Counterintuitively, it reads like a spy novel, rather than an information-dense exposé, which puts into perspective so much of what has happened in the past 10 years.
It is a veritable page-turner which every South African ought to read, not because it is so well-written, but because the reaction to its publication provides prima facie evidence, the veritable smoking gun, that the allegations of state capture ventilated in State of Capture, the swansong investigation and report of former Public Protector, Thuli Madonsela, are undeniable.
Think about it.
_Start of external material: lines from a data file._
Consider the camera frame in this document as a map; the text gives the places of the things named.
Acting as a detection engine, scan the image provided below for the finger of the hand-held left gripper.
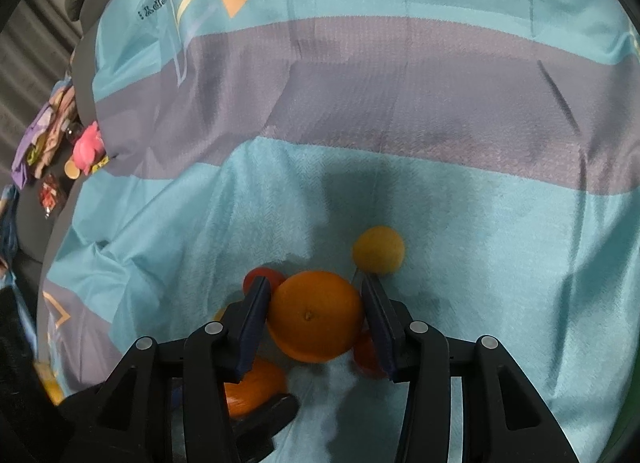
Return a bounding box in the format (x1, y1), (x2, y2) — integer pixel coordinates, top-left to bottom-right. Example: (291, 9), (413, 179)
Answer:
(231, 393), (300, 463)

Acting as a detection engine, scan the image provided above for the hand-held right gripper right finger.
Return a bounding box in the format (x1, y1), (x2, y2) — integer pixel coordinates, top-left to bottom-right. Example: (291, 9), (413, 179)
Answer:
(361, 273), (581, 463)

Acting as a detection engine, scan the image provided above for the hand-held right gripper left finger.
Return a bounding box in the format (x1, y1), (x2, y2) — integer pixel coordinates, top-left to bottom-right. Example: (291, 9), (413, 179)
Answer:
(85, 275), (273, 463)

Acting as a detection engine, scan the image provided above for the red tomato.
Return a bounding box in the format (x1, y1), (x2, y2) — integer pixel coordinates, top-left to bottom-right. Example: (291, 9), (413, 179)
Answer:
(243, 266), (287, 296)
(350, 330), (388, 379)

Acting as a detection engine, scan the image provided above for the large orange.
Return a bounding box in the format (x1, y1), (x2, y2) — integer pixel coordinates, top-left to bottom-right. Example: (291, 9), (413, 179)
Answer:
(266, 270), (365, 363)

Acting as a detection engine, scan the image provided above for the teal and grey striped blanket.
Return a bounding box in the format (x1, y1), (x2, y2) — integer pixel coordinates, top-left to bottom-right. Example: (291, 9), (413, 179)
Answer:
(37, 0), (640, 463)

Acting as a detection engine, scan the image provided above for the clear ball with red toy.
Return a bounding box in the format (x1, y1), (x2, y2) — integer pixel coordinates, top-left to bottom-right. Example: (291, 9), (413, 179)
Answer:
(39, 174), (66, 219)

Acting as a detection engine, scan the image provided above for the pink plush toy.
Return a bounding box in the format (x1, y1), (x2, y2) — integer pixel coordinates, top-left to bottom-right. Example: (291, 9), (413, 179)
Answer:
(72, 122), (108, 175)

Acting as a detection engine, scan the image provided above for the purple plush toy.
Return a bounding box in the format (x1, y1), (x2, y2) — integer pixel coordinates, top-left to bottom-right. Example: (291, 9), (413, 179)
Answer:
(11, 77), (78, 189)
No sooner had the book hit the shelves, than two of the most heavily implicated state institutions – the State Security Agency (SSA) and the South African Revenue Service (SARS) – reacted publicly, threatening all manner of legal retribution if the book was not immediately withdrawn.
The suborning of virtually every state institution to the will and benefit of one man and his band of supporters notwithstanding, the indefatigably free and fearless Fourth Estate and publishing sector, literally lifted its collective middle finger in response to the naked threats made, thereby guaranteeing that the book would be even more widely read than it would have been, if the SSA and SARS had simply remained silent.
Which brings to mind that lovely South African adage: Daar is geen pille vir dom nie (There is no pill for stupidity).
The overwhelming flood of evidence of state capture – initially denied but never disproved or challgened in a court of law – which flooded our media space when the #GuptaLeaks emails became a matter of public record in early June, handily filled in the blanks in Ms Madonsela’s report, and those of the faith and academic communities, yet the response of the key state institutions which ought to have grasped the nettle and launched investigations into the allegations was – silence.
The Hawks, the National Prosecuting Authority (NPA), the Special Investigating Unit (SIU), the SSA and SARS all had before them an overwhelming blizzard of evidence that there was substance to the allegations of state capture, the investigation of which fell fairly and squarely within their respective jurisdictions.
None of them, not one, made any form of annoucement that they would be launching an investigation of any kind, for the next two months, until NPA head Shaun Abrahams announced at the end of July, that he had assembled a team of prosecutors to aid the Hawks’ investigation into state capture, but that investigation was limited to the allegations contained in Ms Madonsela’s report, which we now know, literally only scratched the surface.
When pressed, the likes of Hawks spokesperson Hangwani Mulaudzi, as recently as Thursday October 26, was unsurprisingly coy about who had been interviewed in relation to the Hawks’ state capture investigation, and why.
In the face of a deafening silence from our organs of state mandated to protect us from the predations of those accused of state capture, we see foreign investigative agencies – the FBI and the British Serious Fraud Office and Financial Conduct Authority – pursuing enquires in their respective jusrisdictions, which directly involve 10 Gupta family members, and a host of South Africans, including but not limited to President Jacob Zuma, his ex-wife and presidential hopeful Nkosasana Dlamini Zuma, Mr Zuma’s children Duduzane, Duduzile, Edward and Mxolisi, and his nephew Khulubuse, among many others.
All of which begs the question: how much more evidence do the organs of state that are constitutionally mandated to protect the intregrity of our state need, in order to diligently investigate, charge, try and convict those who have all but destroyed our country?
The SSA at the very least, ought to have clearly identified the massive threat posed to the security of the state by the likes of Bell Pottinger, and by direct association, Bell Pottinger’s paymasters, the Gupta family.
Instead, it takes the publication of a book, which directly implicates some of the most powerful people in South Africa in the complete suborning of the state to private interests, to launch a misdirection inititative designed to protect the very people that the SSA – in co-operation with other equally compromised agencies – ought to be indefatibably pursuing, but will not.